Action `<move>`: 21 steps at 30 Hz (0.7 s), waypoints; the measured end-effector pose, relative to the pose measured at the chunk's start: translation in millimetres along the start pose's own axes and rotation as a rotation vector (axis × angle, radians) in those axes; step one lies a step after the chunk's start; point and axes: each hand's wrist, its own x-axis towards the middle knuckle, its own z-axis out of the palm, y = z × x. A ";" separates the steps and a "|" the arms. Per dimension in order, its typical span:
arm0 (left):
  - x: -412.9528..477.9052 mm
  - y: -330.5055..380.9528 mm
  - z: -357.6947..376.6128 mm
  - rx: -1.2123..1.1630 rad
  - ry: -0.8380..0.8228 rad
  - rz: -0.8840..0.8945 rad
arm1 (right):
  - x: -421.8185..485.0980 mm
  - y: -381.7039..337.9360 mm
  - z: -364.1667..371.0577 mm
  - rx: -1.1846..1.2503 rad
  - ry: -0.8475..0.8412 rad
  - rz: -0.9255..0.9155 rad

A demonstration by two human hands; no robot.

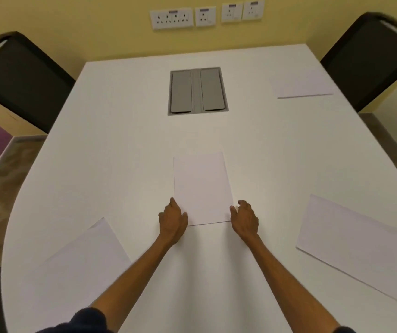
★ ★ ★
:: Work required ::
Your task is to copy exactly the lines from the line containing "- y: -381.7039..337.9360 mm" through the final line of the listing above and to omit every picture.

:: Exercise output ::
  - y: -381.7039..337.9360 mm
  - z: -364.1667..371.0577 mm
  - rx: -1.1846..1.2503 rad
  - ry: -0.8475..0.8412 rad
  - rz: -0.9255..0.9155 rad

A demonstration by two human hands; no robot.

No additional output is required.